**EXERCISE INSTRUCTIONS:** Using the data below, return the stretch from the line that contains "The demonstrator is" through the line that contains "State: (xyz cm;", both included, exactly as it stands and nothing beyond it.

**SUPPLIED INFORMATION:**
╭──

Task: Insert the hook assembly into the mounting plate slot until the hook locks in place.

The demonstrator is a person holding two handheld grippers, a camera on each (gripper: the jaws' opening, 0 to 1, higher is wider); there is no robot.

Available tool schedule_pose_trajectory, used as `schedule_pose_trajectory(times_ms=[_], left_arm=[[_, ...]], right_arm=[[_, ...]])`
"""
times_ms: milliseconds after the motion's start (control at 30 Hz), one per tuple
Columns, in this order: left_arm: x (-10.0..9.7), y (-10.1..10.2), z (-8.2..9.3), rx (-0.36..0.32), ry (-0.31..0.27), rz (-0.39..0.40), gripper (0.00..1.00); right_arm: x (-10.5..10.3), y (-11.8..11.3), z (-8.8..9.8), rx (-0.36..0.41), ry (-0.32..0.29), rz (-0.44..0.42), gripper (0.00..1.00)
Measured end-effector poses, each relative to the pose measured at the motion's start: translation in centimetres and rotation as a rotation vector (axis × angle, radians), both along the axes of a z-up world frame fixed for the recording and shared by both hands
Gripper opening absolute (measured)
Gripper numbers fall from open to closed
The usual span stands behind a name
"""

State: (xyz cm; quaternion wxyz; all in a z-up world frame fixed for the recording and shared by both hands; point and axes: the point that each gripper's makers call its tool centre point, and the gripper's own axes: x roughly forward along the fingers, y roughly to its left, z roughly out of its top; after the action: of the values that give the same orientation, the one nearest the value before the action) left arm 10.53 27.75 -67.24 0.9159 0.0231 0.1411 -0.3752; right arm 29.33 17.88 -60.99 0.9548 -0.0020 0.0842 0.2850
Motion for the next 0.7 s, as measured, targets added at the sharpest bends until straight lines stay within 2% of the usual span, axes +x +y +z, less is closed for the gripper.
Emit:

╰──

**COMPLETED EXERCISE:**
The demonstrator is a person holding two handheld grippers, a camera on each (gripper: the jaws' opening, 0 to 1, higher is wider); there is no robot.

Available tool schedule_pose_trajectory, used as `schedule_pose_trajectory(times_ms=[_], left_arm=[[_, ...]], right_arm=[[_, ...]])`
"""
times_ms: milliseconds after the motion's start (control at 30 Hz), one per tuple
Columns, in this order: left_arm: x (-10.0..9.7), y (-10.1..10.2), z (-8.2..9.3), rx (-0.36..0.32), ry (-0.31..0.27), rz (-0.39..0.40), gripper (0.00..1.00); right_arm: x (-10.5..10.3), y (-11.8..11.3), z (-8.8..9.8), rx (-0.36..0.41), ry (-0.32..0.29), rz (-0.44..0.42), gripper (0.00..1.00)
Measured end-effector poses, each relative to the pose measured at the motion's start: translation in centimetres and rotation as a rotation vector (axis × angle, radians), both along the axes of a z-up world frame fixed for the recording and shared by both hands
Gripper opening absolute (measured)
Gripper numbers fall from open to closed
The usual span stands behind a name
"""

State: (xyz cm; quaternion wxyz; all in a z-up world frame fixed for the recording and shared by both hands; point and axes: the point that each gripper's makers call its tool centre point, and the gripper's own axes: x roughly forward along the fingers, y roughly to its left, z roughly out of its top; after the action: of the values that give the same orientation, the one nearest the value before the action) left arm 10.53 27.75 -67.24 0.9159 0.0231 0.1411 -0.3752; right arm 29.33 17.88 -60.99 0.9548 -0.0020 0.0842 0.2850

As written, the answer is complete.